What this task involves. From start to finish, set down the entries below exactly, leaving out the pictures.

Input material: Begin

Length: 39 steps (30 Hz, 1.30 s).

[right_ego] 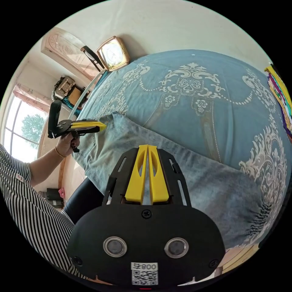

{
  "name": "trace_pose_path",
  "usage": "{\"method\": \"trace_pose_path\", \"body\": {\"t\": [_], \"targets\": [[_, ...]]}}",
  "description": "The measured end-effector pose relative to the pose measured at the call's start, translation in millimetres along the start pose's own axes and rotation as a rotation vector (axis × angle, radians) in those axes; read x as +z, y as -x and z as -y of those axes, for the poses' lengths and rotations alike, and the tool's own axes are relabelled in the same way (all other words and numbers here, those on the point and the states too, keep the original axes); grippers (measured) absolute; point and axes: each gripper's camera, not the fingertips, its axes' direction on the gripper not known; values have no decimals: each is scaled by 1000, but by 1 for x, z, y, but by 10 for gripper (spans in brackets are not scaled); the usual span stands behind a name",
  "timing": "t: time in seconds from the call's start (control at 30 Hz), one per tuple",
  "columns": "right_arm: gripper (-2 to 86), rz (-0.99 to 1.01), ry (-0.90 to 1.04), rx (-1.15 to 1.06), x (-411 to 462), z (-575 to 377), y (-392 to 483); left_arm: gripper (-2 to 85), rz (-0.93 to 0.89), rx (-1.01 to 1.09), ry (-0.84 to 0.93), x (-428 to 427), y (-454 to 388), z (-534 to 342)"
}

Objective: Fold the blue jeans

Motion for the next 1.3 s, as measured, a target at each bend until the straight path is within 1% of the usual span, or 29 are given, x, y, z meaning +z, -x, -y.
{"method": "trace_pose_path", "body": {"t": [0.1, 0.2, 0.23, 0.27, 0.33, 0.4, 0.53, 0.6, 0.7, 0.73, 0.83, 0.87, 0.93, 0.97, 1.07, 1.13, 1.23, 1.3], "targets": [[1, -36, 35, 67, -12, -36, -14, 2, -71, -16, 52, 33, -14, -28], [1, -65, 86, 124, -16, -66, -26, 2, -18, -3, 136, 75, -27, -46], [1, -106, 125, 134, -12, -76, -31, 2, -8, -11, 112, 85, -27, -51], [1, -130, 154, 141, -7, -81, -34, 2, -22, -29, 126, 95, -23, -53], [1, -89, 116, 157, -6, -96, -48, 1, -44, -64, 151, 109, -18, -55], [1, -59, 128, 196, -10, -99, -58, 1, 3, -76, 145, 115, -21, -58], [1, -125, 46, 175, -39, -122, -56, 1, -11, -37, 84, 128, -45, -74], [1, -138, 48, 193, -42, -138, -63, 1, -9, -30, 109, 149, -55, -83], [2, -133, 69, 246, -37, -165, -83, 2, -8, -30, 231, 208, -65, -97], [2, -114, 52, 253, -34, -174, -92, 2, 2, -36, 190, 220, -66, -103], [3, -37, 26, 311, -42, -188, -113, 2, -23, -69, 230, 247, -61, -105], [3, -39, 14, 317, -46, -191, -116, 2, -4, -64, 233, 254, -63, -105], [5, -27, -62, 340, -65, -211, -133, 3, -7, -43, 208, 264, -71, -104], [6, -20, -85, 356, -70, -217, -139, 4, -38, -29, 189, 273, -77, -100], [17, 13, -238, 518, -101, -262, -184, 8, -119, 37, 141, 302, -103, -81], [31, 77, -376, 678, -121, -301, -228, 14, -165, 93, 129, 326, -123, -62], [52, 167, -484, 784, -133, -333, -272, 31, -249, 207, 125, 371, -163, -24], [70, 172, -505, 820, -136, -343, -290, 43, -293, 275, 123, 399, -188, 1]]}}
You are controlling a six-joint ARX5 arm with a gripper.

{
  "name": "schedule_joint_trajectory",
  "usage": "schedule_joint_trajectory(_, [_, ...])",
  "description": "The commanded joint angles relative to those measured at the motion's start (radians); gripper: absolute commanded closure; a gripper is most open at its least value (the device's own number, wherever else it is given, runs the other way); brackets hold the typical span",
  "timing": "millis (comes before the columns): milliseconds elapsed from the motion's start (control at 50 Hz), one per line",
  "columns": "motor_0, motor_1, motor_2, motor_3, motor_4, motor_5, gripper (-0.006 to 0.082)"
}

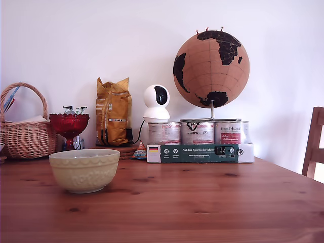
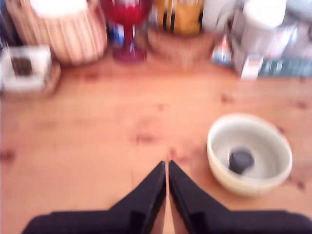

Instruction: Look for the grey coffee capsule, and place it inside the green bowl if it is not there yet

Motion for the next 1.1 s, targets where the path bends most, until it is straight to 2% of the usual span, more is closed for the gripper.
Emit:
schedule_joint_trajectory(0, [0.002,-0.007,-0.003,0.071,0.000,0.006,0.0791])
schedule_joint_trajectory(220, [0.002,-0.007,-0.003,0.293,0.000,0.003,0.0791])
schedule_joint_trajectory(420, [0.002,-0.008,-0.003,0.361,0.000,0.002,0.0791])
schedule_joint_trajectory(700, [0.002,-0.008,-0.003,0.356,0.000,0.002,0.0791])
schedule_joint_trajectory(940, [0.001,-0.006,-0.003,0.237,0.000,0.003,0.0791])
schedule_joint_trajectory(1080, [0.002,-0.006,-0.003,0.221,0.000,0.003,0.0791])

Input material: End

Solution to this task.
Length: 39 steps (30 Hz, 1.30 s).

[right_ego] 

{
  "name": "trace_pose_path",
  "usage": "{\"method\": \"trace_pose_path\", \"body\": {\"t\": [_], \"targets\": [[_, ...]]}}",
  "description": "The measured end-effector pose relative to the pose measured at the call's start, translation in millimetres along the start pose's own axes and rotation as a rotation vector (axis × angle, radians) in those axes; read x as +z, y as -x and z as -y of those axes, for the poses' lengths and rotations alike, and the tool's own axes are relabelled in the same way (all other words and numbers here, those on the point and the states too, keep the original axes); grippers (measured) absolute; point and axes: each gripper's camera, not the fingertips, its axes' direction on the gripper not known; values have no decimals: each is scaled by 1000, but by 1 for x, z, y, but by 10 for gripper (spans in brackets are not scaled); the usual span stands behind a name",
  "timing": "t: time in seconds from the call's start (control at 30 Hz), one per tuple",
  "columns": "right_arm: gripper (-2 to 86), rz (-0.99 to 1.01), ry (-0.90 to 1.04), rx (-1.15 to 1.06), x (-411 to 462), z (-575 to 377), y (-392 to 483); left_arm: gripper (-2 to 85), rz (-0.93 to 0.89), rx (-1.01 to 1.09), ry (-0.84 to 0.93), x (-428 to 427), y (-454 to 388), z (-534 to 342)"
}

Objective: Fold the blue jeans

Motion for the next 1.3 s, as measured, a target at each bend until the straight path is within 1% of the usual span, or 29 are given, x, y, z meaning +z, -x, -y.
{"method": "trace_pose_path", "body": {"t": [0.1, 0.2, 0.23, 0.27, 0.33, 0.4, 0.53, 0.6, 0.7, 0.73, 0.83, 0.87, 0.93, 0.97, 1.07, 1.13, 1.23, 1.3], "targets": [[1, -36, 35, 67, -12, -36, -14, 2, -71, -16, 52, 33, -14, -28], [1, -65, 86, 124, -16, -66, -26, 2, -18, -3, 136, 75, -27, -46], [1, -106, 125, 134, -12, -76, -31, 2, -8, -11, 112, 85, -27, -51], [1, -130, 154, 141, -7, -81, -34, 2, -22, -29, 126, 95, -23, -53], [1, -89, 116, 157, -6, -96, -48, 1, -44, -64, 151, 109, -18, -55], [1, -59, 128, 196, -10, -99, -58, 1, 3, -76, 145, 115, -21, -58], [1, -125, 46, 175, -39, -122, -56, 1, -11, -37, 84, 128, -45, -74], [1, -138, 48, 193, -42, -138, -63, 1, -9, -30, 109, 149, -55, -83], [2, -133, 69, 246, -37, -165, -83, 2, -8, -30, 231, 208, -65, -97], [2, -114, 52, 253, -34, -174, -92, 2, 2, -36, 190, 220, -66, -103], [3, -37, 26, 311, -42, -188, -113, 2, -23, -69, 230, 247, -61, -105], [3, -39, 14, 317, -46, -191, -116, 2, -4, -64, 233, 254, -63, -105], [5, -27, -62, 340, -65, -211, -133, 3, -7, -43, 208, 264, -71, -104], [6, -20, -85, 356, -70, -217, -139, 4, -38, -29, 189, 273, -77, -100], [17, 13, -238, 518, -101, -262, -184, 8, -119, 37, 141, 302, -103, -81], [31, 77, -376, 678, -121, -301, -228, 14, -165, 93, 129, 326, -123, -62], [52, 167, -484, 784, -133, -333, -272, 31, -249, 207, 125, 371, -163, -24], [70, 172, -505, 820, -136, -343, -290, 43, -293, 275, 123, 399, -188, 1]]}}
You are controlling a six-joint ARX5 arm with a gripper.

{
  "name": "schedule_joint_trajectory",
  "usage": "schedule_joint_trajectory(_, [_, ...])",
  "description": "The commanded joint angles relative to those measured at the motion's start (radians); gripper: absolute commanded closure; a gripper is most open at its least value (the device's own number, wherever else it is given, runs the other way); brackets hold the typical span",
  "timing": "millis (comes before the columns): milliseconds elapsed from the motion's start (control at 50 Hz), one per line",
  "columns": "motor_0, motor_1, motor_2, motor_3, motor_4, motor_5, gripper (-0.006 to 0.082)"
}


Instruction: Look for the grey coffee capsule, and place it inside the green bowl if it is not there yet

Motion for the next 1.1 s, targets where the path bends most, until it is straight to 2% of the usual span, more is closed for the gripper.
Emit:
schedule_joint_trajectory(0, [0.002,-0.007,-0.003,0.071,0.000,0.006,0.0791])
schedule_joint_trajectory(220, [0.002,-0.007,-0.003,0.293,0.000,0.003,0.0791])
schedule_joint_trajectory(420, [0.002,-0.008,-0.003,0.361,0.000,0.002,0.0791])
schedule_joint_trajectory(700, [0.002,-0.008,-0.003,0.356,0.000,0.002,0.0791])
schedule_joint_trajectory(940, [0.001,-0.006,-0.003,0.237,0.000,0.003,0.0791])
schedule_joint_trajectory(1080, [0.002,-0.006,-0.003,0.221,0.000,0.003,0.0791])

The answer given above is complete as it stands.